Mistake 2 – Beneficiaries not structured properly
- Problem: Beneficiaries may not be structured properly. For example, death benefits may be payable to a minor child and/or children, an ex-spouse, etc. Listing a minor beneficiary can cause delays in having the death benefit paid out; as a guardian or custodian will need to be appointed by the court.
- Solution: Check your beneficiaries. If you do have minor children listed, you may want to establish a Trust and name the Trust as the recipient of your life insurance. This will side step legal restrictions on out right distributions to minors. It’s a much safer and sure way to provide financial security for those who are incapable of managing large sums of money or other assets.
Mistake 3 – Winging it when it comes to deciding how much life insurance to carry.
- Problem: Having an inadequate or excess amount of life insurance to fulfill your families or business financial needs.
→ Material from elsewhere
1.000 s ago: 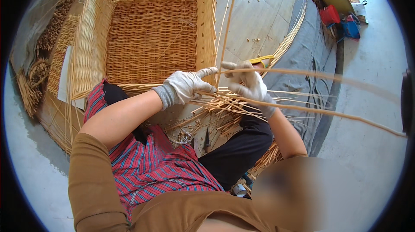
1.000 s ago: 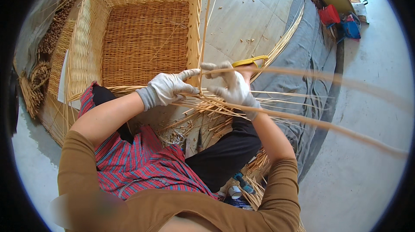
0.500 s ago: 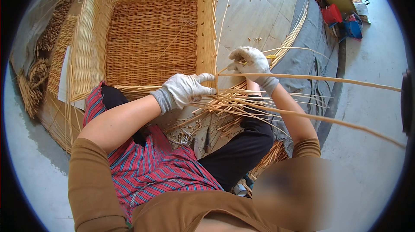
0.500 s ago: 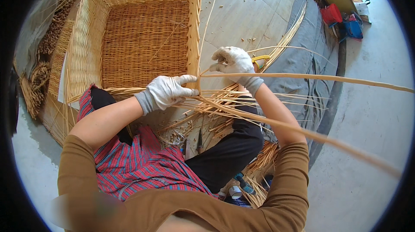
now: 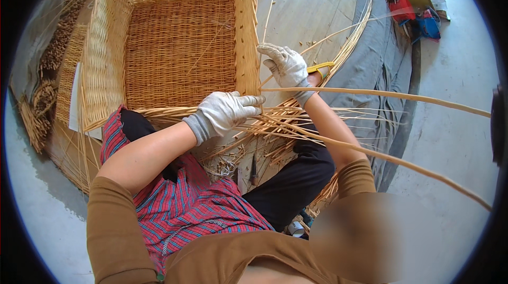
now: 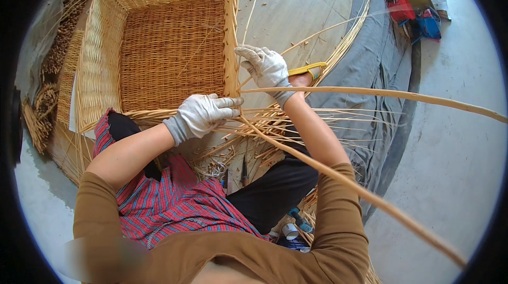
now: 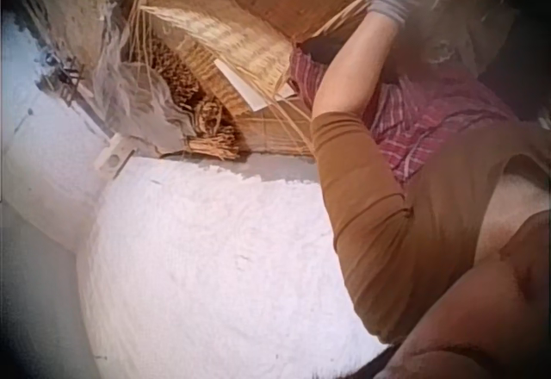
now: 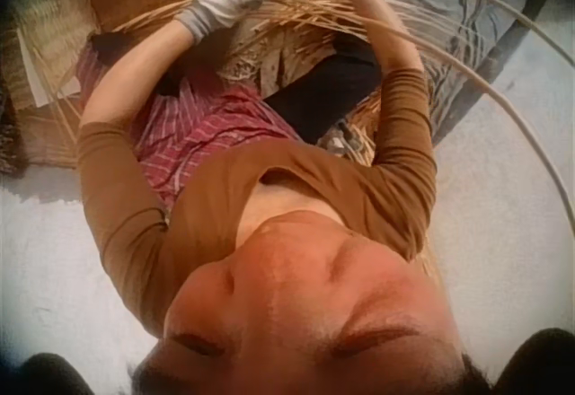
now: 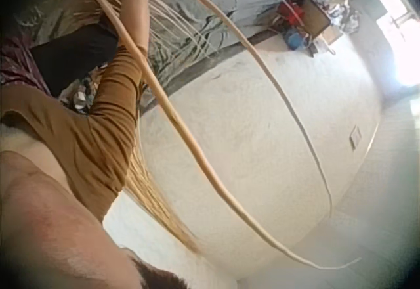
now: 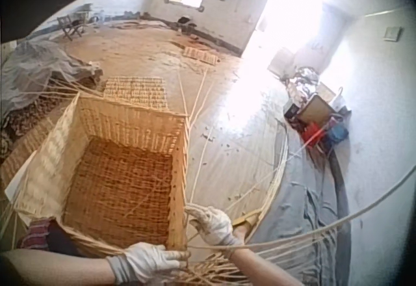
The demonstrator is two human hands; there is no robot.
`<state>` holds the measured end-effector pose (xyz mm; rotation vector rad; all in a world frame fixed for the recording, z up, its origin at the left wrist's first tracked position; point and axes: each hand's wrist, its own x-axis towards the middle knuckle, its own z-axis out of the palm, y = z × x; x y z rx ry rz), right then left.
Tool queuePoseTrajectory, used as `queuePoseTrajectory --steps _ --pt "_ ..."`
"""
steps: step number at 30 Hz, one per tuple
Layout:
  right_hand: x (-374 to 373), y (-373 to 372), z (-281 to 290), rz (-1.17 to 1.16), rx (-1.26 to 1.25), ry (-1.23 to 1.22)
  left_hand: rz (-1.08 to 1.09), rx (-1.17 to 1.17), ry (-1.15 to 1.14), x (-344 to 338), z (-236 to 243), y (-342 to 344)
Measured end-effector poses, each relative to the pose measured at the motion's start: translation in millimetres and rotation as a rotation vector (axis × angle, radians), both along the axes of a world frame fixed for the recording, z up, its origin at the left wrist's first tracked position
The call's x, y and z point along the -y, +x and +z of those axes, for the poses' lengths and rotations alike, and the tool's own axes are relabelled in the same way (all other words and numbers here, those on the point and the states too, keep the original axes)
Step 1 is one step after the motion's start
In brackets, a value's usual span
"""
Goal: Weaving a large rectangular wicker basket and trimming the excess reeds with shears.
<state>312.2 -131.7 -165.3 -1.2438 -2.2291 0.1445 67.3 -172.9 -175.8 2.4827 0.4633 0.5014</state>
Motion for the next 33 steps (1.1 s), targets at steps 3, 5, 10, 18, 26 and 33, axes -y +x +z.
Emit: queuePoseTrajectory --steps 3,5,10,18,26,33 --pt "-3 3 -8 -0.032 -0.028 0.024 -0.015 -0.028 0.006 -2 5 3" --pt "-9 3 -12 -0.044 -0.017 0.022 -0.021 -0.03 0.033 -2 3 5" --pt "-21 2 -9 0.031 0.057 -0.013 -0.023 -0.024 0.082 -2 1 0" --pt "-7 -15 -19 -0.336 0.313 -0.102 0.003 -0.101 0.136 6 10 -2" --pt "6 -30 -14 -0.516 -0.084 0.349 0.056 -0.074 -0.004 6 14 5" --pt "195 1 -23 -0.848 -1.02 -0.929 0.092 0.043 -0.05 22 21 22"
- Solution: Complete a life insurance needs analysis. This will help you to address the fundamentals of why life insurance may be needed (debts/obligations, survivor income, childcare, education costs, to secure a business, etc.). There is never an absolute right or wrong answer when it comes to how much life insurance one should have. I have never had a beneficiary state that the deceased had too much life insurance.
Mistake 4: You haven’t matched the product with the problem (purchasing the wrong type of life insurance)
- Problem: Having a short term product (term insurance) that will or may run out when you need it most, you may forfeit one of the most important benefits of buying life insurance: piece of mind. How can life insurance provide the mental comfort intended when it may not work when it is needed the most? Alternatively you may have a Permanent (Whole Life, Universal Life, Variable Life) policy and not fully understand the advantages and/or disadvantages of these products.
- Solution: Evaluate your current coverage to determine if you have the right type of life insurance for your current circumstances and future need. There are many new types of policies that have come to market in the past years.
- Guaranteed fixed universal life insurance: This product provides for permanent life insurance at a minimum cost. Cash value accumulation is not the objective.
- Hybrid life and long term care insurance: Life insurance that allows the owner access to the death benefit (typically 2-3% per month) in the event that the insured needs long term care. For example, a $500,000 death benefit would allow for 3% or $7500 per month until the death benefit has been depleted.
- Institutionally priced life insurance: The primary objective of these policies is to provide tax deferred accumulation similar to a ROTH IRA. The death benefit is often times not the main objective. Policy values are fully liquid and not subject to a sales charge/surrender penalty.
Mistake 5: You buy life insurance as if it is a commodity
- Problem: If you think that all life insurance, even from the same company, is equal; think again.
- Solution: Gain insight and knowledge on how life insurance carriers and products compare. Structured properly, life insurance operates like no other financial vehicle. It can offer peace of mind and comfort, tax favorability (income tax free death benefits and tax advantaged accumulation and distribution) along with financial diversification in that life insurance is not correlated to other financial assets that are subject to market volatility.